Instructions to follow: Find each line of the entries with the string "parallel", please, and copy it.

++++++

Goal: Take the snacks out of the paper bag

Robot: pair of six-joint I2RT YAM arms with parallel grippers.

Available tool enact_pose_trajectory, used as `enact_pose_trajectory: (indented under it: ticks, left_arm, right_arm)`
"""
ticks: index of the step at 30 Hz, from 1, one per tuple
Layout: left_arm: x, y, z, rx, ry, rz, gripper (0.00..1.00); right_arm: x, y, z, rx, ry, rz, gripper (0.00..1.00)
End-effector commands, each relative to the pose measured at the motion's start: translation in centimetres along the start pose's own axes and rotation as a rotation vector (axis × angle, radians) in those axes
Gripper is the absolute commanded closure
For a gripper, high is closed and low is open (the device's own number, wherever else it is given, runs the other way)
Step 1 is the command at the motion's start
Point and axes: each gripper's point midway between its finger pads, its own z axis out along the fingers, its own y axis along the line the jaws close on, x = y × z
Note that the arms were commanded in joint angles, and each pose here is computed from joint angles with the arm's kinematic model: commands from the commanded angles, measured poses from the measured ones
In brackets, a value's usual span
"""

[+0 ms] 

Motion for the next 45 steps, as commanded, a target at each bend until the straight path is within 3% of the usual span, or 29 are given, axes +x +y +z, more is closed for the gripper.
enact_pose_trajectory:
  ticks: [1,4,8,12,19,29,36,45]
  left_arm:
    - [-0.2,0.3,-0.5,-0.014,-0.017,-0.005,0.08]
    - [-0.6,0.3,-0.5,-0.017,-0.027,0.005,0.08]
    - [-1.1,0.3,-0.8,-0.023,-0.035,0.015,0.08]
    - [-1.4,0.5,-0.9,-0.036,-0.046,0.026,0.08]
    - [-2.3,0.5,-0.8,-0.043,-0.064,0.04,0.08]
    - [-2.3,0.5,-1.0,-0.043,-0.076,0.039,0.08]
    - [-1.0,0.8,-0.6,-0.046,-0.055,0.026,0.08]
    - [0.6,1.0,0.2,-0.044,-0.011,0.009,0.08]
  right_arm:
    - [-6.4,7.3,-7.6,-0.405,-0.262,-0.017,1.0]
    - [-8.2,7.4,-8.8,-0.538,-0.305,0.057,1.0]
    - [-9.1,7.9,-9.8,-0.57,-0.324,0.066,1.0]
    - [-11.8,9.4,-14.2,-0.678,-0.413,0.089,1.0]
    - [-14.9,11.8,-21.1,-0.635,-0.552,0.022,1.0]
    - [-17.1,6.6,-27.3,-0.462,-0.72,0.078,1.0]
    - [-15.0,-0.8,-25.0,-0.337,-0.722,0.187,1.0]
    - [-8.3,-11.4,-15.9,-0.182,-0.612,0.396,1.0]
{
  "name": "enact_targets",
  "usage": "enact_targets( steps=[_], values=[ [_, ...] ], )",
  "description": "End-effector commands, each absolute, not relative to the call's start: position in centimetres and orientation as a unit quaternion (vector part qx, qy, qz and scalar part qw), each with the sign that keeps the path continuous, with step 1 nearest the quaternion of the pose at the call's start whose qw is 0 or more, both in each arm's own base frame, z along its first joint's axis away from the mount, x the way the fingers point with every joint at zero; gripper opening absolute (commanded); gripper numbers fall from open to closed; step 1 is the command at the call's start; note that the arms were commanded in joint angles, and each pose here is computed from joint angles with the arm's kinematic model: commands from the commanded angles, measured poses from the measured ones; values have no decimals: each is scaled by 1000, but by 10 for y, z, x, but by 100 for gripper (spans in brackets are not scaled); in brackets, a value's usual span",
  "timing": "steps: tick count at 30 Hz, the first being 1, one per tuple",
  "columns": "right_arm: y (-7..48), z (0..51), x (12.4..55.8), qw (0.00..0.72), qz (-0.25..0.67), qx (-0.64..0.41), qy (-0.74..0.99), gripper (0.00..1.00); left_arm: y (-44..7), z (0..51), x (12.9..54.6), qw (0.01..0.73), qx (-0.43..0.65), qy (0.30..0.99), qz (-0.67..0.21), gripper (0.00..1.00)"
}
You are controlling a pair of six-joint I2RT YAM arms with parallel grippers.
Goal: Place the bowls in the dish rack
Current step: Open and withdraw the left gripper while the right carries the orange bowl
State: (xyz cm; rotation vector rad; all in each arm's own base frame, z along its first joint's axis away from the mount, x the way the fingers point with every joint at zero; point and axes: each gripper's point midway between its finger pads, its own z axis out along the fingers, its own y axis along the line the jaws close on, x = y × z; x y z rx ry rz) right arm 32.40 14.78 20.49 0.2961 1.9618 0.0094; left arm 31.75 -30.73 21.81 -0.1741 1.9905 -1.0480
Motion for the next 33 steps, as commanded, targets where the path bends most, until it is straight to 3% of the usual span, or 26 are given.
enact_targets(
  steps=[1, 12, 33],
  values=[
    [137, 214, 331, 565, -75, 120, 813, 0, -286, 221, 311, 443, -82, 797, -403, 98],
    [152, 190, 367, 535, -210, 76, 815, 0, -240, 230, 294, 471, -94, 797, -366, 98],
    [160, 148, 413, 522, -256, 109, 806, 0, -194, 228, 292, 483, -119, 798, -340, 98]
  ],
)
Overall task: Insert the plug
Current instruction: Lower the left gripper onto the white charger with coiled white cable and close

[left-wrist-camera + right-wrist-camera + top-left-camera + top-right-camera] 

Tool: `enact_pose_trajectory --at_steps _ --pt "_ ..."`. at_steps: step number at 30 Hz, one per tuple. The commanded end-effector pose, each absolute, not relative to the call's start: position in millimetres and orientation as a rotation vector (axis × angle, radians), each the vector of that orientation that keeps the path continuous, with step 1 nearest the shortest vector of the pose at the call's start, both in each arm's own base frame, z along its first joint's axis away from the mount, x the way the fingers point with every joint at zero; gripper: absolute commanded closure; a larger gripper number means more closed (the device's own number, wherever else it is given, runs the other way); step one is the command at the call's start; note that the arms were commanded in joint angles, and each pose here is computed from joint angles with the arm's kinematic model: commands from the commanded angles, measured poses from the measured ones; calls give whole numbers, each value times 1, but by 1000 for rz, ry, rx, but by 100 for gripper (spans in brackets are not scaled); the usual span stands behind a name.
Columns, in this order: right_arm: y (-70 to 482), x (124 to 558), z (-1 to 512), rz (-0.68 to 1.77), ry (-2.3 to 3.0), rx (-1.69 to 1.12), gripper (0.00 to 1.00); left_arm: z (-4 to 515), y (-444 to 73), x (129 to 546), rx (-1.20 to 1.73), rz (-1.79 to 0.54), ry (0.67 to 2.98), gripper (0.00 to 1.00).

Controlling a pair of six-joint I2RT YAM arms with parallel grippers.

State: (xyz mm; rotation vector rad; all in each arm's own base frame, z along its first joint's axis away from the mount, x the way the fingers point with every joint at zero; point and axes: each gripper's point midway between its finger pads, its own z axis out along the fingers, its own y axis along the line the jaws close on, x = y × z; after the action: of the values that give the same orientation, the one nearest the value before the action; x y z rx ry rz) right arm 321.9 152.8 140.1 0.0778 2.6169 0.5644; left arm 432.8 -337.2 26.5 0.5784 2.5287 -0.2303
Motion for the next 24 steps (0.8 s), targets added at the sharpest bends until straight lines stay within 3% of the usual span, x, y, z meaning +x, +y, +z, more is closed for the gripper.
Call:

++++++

The answer:
Robot: pair of six-joint I2RT YAM arms with parallel grippers.
You are controlling a pair of six-joint I2RT YAM arms with parallel grippers.
Controlling a pair of six-joint I2RT YAM arms with parallel grippers.

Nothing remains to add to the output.